→ **Work task**
The listing has to be given again in full and exactly.

→ **Data for review**
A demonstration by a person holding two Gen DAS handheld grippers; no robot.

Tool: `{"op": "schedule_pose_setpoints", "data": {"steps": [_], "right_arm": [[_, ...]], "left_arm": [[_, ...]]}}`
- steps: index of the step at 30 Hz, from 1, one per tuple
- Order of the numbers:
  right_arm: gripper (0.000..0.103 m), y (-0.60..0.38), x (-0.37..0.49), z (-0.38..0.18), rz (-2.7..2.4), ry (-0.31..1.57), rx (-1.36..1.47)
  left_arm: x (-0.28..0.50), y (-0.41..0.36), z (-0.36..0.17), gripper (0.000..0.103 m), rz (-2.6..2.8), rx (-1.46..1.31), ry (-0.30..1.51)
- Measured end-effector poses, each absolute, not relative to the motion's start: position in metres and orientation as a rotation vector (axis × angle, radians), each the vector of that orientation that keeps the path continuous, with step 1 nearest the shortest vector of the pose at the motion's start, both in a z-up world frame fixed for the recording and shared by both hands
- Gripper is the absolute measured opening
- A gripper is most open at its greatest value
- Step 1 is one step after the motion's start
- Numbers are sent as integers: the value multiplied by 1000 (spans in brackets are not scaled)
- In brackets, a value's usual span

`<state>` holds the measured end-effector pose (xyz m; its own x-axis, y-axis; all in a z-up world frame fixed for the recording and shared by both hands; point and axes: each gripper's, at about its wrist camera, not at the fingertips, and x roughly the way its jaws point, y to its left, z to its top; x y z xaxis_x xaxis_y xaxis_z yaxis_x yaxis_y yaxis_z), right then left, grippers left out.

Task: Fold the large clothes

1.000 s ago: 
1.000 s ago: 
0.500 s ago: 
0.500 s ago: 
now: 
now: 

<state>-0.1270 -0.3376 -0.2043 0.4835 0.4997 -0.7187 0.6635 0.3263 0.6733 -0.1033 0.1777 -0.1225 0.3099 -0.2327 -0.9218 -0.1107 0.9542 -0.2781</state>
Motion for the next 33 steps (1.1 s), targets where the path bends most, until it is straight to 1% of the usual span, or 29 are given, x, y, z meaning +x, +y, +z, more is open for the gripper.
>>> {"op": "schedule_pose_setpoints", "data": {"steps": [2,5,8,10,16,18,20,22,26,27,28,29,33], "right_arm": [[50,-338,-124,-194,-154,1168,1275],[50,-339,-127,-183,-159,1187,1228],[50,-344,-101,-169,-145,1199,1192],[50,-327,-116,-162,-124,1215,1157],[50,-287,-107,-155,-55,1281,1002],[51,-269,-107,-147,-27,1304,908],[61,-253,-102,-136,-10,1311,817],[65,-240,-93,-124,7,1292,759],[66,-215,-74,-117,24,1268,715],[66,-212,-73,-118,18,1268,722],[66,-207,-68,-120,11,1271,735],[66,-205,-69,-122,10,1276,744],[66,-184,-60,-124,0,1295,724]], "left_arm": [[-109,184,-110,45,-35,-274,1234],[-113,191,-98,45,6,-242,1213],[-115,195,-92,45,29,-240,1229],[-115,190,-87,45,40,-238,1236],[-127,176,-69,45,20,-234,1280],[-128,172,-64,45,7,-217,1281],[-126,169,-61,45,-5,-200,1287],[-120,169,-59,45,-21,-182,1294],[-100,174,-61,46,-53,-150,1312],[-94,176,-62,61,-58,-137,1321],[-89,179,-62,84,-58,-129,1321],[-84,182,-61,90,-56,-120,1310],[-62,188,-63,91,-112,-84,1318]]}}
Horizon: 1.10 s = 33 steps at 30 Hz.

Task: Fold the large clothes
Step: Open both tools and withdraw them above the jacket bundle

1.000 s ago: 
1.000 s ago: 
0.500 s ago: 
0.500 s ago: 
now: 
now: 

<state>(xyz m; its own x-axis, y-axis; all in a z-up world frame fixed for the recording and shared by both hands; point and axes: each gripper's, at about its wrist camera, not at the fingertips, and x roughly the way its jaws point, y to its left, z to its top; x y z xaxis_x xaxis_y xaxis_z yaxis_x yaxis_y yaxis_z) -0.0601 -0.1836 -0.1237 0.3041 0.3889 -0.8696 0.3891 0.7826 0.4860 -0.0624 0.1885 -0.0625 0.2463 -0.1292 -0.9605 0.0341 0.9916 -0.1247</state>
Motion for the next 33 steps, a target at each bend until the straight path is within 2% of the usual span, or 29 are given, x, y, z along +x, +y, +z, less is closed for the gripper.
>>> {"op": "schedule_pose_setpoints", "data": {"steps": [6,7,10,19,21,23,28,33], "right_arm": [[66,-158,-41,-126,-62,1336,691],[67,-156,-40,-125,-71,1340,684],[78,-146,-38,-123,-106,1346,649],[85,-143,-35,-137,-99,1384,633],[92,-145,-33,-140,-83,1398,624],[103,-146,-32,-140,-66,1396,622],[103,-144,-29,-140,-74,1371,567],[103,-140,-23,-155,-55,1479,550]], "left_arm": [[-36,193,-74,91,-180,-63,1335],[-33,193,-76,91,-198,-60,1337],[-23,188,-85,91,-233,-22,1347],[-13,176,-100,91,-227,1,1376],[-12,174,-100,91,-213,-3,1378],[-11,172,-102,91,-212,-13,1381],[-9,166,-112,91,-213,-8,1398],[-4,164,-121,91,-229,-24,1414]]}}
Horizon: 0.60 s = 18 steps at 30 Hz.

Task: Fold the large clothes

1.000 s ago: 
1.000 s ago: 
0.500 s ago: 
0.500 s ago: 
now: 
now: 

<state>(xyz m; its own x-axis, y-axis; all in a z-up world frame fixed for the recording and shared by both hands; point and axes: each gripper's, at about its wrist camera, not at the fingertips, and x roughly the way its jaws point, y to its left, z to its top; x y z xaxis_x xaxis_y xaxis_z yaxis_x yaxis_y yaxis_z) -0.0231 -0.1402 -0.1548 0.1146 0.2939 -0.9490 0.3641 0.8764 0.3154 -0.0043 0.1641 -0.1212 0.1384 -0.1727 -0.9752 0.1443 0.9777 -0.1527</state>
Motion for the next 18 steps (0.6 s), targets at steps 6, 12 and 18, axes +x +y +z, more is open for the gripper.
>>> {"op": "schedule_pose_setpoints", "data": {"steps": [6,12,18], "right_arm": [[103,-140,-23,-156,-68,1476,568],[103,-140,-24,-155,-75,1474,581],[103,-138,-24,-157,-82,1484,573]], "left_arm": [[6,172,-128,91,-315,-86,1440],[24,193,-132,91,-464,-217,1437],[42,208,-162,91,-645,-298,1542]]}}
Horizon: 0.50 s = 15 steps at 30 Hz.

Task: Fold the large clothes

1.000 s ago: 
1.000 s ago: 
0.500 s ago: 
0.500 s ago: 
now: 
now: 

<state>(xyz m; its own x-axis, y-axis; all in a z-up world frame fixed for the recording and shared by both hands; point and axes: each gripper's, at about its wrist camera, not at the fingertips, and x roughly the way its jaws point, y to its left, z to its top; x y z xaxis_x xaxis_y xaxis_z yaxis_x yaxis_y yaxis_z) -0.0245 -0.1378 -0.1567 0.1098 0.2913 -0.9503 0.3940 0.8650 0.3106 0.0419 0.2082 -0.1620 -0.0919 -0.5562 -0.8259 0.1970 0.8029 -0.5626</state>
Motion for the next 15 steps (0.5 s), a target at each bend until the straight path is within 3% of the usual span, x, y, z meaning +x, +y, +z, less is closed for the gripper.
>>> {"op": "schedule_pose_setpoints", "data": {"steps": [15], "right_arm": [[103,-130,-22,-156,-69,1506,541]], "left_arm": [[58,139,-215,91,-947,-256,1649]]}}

→ **Answer**
A demonstration by a person holding two Gen DAS handheld grippers; no robot.

Tool: `{"op": "schedule_pose_setpoints", "data": {"steps": [_], "right_arm": [[_, ...]], "left_arm": [[_, ...]]}}`
- steps: index of the step at 30 Hz, from 1, one per tuple
- Order of the numbers:
  right_arm: gripper (0.000..0.103 m), y (-0.60..0.38), x (-0.37..0.49), z (-0.38..0.18), rz (-2.7..2.4), ry (-0.31..1.57), rx (-1.36..1.47)
  left_arm: x (-0.28..0.50), y (-0.41..0.36), z (-0.36..0.17), gripper (0.000..0.103 m), rz (-2.6..2.8), rx (-1.46..1.31), ry (-0.30..1.51)
- Measured end-effector poses, each absolute, not relative to the motion's start: position in metres and orientation as a rotation vector (axis × angle, radians), each the vector of that orientation that keeps the path continuous, with step 1 nearest the shortest vector of the pose at the motion's start, both in a z-up world frame fixed for the recording and shared by both hands
- Gripper is the absolute measured opening
- A gripper is most open at its greatest value
- Step 1 is one step after the motion's start
- Numbers are sent as integers: the value multiplied by 1000 (spans in brackets are not scaled)
- In brackets, a value's usual span

`<state>` holds the measured end-effector pose (xyz m; its own x-axis, y-axis; all in a z-up world frame fixed for the recording and shared by both hands; point and axes: each gripper's, at about its wrist camera, not at the fingertips, and x roughly the way its jaws point, y to its left, z to its top; x y z xaxis_x xaxis_y xaxis_z yaxis_x yaxis_y yaxis_z), right then left, grippers left out.

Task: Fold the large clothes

1.000 s ago: 
1.000 s ago: 
0.500 s ago: 
0.500 s ago: 
now: 
now: 

<state>-0.1270 -0.3376 -0.2043 0.4835 0.4997 -0.7187 0.6635 0.3263 0.6733 -0.1033 0.1777 -0.1225 0.3099 -0.2327 -0.9218 -0.1107 0.9542 -0.2781</state>
Motion for the next 33 steps (1.1 s), targets where the path bends most, until it is straight to 1% of the usual span, or 29 are given, x, y, z meaning +x, +y, +z, more is open for the gripper.
>>> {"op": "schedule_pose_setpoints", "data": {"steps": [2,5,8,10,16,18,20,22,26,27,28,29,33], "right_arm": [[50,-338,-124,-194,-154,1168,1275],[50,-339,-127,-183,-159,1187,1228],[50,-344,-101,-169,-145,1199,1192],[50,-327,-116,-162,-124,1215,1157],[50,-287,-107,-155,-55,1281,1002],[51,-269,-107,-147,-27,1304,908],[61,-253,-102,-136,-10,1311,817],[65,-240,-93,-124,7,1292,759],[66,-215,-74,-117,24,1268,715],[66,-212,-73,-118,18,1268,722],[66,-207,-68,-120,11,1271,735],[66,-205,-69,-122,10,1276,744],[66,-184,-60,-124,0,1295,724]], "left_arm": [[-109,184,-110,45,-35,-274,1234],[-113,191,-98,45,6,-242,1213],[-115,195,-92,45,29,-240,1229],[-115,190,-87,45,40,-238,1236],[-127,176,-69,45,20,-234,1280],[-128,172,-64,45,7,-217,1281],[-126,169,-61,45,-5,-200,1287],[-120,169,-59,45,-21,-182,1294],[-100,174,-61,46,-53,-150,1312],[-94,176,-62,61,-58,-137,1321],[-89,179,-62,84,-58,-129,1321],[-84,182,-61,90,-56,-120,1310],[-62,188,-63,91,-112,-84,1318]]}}
Horizon: 1.10 s = 33 steps at 30 Hz.

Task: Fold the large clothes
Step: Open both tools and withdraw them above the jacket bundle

1.000 s ago: 
1.000 s ago: 
0.500 s ago: 
0.500 s ago: 
now: 
now: 

<state>(xyz m; its own x-axis, y-axis; all in a z-up world frame fixed for the recording and shared by both hands; point and axes: each gripper's, at about its wrist camera, not at the fingertips, and x roughly the way its jaws point, y to its left, z to its top; x y z xaxis_x xaxis_y xaxis_z yaxis_x yaxis_y yaxis_z) -0.0601 -0.1836 -0.1237 0.3041 0.3889 -0.8696 0.3891 0.7826 0.4860 -0.0624 0.1885 -0.0625 0.2463 -0.1292 -0.9605 0.0341 0.9916 -0.1247</state>
Motion for the next 33 steps, a target at each bend until the straight path is within 2% of the usual span, or 29 are given, x, y, z along +x, +y, +z, less is closed for the gripper.
>>> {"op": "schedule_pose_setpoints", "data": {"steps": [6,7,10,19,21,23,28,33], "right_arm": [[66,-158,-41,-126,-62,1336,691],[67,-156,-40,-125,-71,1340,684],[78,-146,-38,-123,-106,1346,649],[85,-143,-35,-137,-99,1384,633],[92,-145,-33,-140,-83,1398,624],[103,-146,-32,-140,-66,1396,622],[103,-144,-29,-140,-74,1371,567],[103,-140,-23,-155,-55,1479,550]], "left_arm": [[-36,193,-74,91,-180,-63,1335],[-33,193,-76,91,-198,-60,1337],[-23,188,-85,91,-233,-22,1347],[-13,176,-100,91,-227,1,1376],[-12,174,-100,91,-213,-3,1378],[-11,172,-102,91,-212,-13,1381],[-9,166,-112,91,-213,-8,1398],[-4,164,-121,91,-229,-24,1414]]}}
Horizon: 0.60 s = 18 steps at 30 Hz.

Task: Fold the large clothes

1.000 s ago: 
1.000 s ago: 
0.500 s ago: 
0.500 s ago: 
now: 
now: 

<state>(xyz m; its own x-axis, y-axis; all in a z-up world frame fixed for the recording and shared by both hands; point and axes: each gripper's, at about its wrist camera, not at the fingertips, and x roughly the way its jaws point, y to its left, z to its top; x y z xaxis_x xaxis_y xaxis_z yaxis_x yaxis_y yaxis_z) -0.0231 -0.1402 -0.1548 0.1146 0.2939 -0.9490 0.3641 0.8764 0.3154 -0.0043 0.1641 -0.1212 0.1384 -0.1727 -0.9752 0.1443 0.9777 -0.1527</state>
Motion for the next 18 steps (0.6 s), targets at steps 6, 12 and 18, axes +x +y +z, more is open for the gripper.
>>> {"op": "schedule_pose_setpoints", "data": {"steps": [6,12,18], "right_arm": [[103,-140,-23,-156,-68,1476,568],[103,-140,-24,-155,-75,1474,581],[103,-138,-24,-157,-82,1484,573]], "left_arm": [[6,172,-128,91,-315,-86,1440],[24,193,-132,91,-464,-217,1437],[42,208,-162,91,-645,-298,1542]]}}
Horizon: 0.50 s = 15 steps at 30 Hz.

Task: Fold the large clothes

1.000 s ago: 
1.000 s ago: 
0.500 s ago: 
0.500 s ago: 
now: 
now: 

<state>(xyz m; its own x-axis, y-axis; all in a z-up world frame fixed for the recording and shared by both hands; point and axes: each gripper's, at about its wrist camera, not at the fingertips, and x roughly the way its jaws point, y to its left, z to its top; x y z xaxis_x xaxis_y xaxis_z yaxis_x yaxis_y yaxis_z) -0.0245 -0.1378 -0.1567 0.1098 0.2913 -0.9503 0.3940 0.8650 0.3106 0.0419 0.2082 -0.1620 -0.0919 -0.5562 -0.8259 0.1970 0.8029 -0.5626</state>
Motion for the next 15 steps (0.5 s), a target at each bend until the straight path is within 3% of the usual span, x, y, z meaning +x, +y, +z, less is closed for the gripper.
>>> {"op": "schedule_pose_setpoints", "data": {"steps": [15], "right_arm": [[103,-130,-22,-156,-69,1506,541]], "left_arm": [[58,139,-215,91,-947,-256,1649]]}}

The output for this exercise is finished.